Fluttershy's Drabbles


I've been hitting dead ends and more dead ends with my writing lately, so... I've decided to set up this little drabble thread up to try and remedy the matter, or just get these rogue thoughts out of my head before they drive me crazy.

This isn't just my thread, though, anyone can post! It can be as long or short as you like, relating to anything you decide as long as it stays within Mene's regulations, eh? I'll start posting soon enough, I'm a little busy right now. Thought I'd just start it off so I can come back later.

Fluttershy
The one who will always help.
0.16
Fluttershy is offline
 
#2
Old 03-31-2012, 08:19 PM

Today I lost my job. I should feel bad about it, sad, worried. I’m not. I’m just wondering when the newspaper comes so I can look around for another.

Got up late this morning. Almost ten. I was still pretty tired, though. The paper came yesterday. And today. I got them both and never even opened them.

Maybe later.

I’m bored, but can’t find what to do. I should really look in those papers, but I can’t find the energy... No ambition.

Went to bed early last night, but still got up after eleven this morning. Maybe I’ll get out today, take a walk, even look into a job opportunity; there’s always something in one of those restaurants or gas stations, an office job, even.

Maybe tomorrow.

Papers are piling up. Been told I won’t get anymore if I don’t clean them from the step. I know, I have to, I’ll do it later.

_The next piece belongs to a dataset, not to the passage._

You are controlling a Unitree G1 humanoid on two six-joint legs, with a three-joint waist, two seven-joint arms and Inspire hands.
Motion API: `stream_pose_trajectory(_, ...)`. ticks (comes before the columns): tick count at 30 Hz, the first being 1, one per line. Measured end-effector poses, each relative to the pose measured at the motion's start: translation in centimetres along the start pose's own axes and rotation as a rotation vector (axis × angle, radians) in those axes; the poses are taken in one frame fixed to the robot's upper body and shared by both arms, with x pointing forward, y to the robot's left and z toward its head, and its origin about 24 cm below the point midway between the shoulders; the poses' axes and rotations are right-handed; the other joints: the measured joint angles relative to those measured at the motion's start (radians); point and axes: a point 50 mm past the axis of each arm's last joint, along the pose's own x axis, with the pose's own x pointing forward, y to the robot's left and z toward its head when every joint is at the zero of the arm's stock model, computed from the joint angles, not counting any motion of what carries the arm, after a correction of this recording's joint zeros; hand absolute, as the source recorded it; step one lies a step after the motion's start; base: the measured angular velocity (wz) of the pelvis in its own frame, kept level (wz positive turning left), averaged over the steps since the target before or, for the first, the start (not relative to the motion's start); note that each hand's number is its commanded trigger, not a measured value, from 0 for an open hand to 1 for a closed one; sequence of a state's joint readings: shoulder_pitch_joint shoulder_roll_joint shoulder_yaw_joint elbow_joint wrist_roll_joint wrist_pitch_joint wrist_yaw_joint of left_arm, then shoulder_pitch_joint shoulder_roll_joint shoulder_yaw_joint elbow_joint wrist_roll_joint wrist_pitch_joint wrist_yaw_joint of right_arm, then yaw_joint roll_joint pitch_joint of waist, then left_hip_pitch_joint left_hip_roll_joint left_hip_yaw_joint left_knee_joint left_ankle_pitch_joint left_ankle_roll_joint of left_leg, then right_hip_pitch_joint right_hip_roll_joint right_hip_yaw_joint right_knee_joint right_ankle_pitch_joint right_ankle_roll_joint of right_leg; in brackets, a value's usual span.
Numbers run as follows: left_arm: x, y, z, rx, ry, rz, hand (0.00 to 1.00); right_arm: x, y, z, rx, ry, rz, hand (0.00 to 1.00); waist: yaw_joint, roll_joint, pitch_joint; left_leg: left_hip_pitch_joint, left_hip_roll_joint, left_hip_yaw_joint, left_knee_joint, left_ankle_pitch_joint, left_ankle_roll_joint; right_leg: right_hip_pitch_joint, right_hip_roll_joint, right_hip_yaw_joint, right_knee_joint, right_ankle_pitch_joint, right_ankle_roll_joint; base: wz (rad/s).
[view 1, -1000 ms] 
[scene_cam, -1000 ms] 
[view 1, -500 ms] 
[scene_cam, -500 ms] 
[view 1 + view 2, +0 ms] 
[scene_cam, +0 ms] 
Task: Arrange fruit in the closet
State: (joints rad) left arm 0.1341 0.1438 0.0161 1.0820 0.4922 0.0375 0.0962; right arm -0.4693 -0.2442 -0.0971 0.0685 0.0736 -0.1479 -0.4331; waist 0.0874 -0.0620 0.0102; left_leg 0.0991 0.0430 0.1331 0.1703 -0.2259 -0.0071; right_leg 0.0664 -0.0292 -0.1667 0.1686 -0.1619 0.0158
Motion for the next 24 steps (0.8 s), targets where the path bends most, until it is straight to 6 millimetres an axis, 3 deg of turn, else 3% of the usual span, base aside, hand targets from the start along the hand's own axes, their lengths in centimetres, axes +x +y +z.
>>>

And I should really clean the place, it’s getting dirty. Dishes, clothes... Dusting really needs done.

Fridge is nearly empty too. I don’t have much in food but some instant noodles and bread, nearly stale, some jars with peanut butter and jelly. I should go shopping.

Not right now...

Lost my house today. It was a rental, and I was way behind. Sold my bike, car, and what furniture people would buy, but money didn’t last long. I don’t want to go to some shelter, though. I don’t want to be looked down on.

I know I really need to find a job, but I don’t have clean clothes, and only a few cents. No one would hire me. I’m just some... bum. I should really... do something.

But I can’t now. I’ve lost everything. I don’t even know where my immediate family is. Couldn’t ask them for help, though, I wouldn’t. I got lazy. I got slow. And this is my punishment.

I’m sick.

Today I was beaten and left for dead in the alley I tried to call a temporary home. Apparently I was on the wrong side of town, and they wanted to show me who’s boss. I got the message, that’s for sure, and I think a couple bones got the worst of it. I’m having trouble walking, and my shoulder really hurts me now. I can hardly move my hand...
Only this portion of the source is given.